**What is required:** Give only the number of lines in these records that include "shelf".

**Materials provided:**
________________________________________
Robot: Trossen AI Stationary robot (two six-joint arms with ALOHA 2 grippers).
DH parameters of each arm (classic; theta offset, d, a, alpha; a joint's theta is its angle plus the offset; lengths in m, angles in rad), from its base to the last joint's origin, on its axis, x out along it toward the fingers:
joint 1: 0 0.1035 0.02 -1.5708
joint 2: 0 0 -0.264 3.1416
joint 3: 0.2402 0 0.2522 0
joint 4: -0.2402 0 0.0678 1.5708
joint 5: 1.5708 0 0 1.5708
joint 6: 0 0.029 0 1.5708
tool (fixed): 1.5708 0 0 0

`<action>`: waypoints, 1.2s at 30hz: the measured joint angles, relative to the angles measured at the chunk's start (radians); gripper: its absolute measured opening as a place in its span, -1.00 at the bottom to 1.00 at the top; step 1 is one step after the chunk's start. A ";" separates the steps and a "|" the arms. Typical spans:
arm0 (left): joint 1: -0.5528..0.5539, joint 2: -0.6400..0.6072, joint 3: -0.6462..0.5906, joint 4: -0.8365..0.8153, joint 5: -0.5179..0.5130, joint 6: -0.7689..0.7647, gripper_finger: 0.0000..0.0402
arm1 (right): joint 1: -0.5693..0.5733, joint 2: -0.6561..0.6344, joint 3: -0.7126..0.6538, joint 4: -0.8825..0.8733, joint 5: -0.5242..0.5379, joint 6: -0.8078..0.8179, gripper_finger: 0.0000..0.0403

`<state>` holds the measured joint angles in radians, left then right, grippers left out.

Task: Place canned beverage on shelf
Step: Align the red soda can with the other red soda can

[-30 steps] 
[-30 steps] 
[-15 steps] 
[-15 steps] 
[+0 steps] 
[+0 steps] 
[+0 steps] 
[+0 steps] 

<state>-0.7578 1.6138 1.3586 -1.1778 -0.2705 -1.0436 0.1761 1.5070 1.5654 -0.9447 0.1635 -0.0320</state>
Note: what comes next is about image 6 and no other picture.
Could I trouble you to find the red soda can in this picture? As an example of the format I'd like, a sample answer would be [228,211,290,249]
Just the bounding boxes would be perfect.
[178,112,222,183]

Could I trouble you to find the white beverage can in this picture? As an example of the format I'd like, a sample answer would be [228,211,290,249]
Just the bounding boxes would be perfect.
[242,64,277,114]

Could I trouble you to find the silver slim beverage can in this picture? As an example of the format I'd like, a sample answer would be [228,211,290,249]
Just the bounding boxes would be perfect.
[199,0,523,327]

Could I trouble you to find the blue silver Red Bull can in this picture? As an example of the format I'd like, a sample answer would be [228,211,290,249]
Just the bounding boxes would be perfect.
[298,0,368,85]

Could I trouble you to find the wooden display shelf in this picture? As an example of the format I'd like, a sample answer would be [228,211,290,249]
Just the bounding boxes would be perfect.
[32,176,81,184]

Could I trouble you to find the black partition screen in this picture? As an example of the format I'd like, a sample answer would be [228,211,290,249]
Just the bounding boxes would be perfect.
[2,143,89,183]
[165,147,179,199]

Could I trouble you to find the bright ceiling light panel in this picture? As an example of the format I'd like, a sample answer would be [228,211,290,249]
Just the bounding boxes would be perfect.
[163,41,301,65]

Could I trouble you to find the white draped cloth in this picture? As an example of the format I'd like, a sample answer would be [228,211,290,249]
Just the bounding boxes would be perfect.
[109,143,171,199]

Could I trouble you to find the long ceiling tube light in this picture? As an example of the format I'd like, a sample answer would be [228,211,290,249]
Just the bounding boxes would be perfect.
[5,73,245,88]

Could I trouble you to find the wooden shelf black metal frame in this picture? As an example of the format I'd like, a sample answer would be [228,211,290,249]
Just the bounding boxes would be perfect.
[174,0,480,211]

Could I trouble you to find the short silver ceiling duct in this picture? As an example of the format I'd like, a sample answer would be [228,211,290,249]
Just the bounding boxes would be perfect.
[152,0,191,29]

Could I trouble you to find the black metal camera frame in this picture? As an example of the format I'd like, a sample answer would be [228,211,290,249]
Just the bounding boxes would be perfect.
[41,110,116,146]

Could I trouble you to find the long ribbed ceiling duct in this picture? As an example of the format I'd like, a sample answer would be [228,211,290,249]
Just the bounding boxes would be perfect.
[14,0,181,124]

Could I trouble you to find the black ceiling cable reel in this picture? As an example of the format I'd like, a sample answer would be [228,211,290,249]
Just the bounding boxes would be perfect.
________________________________________
**Response area:** 3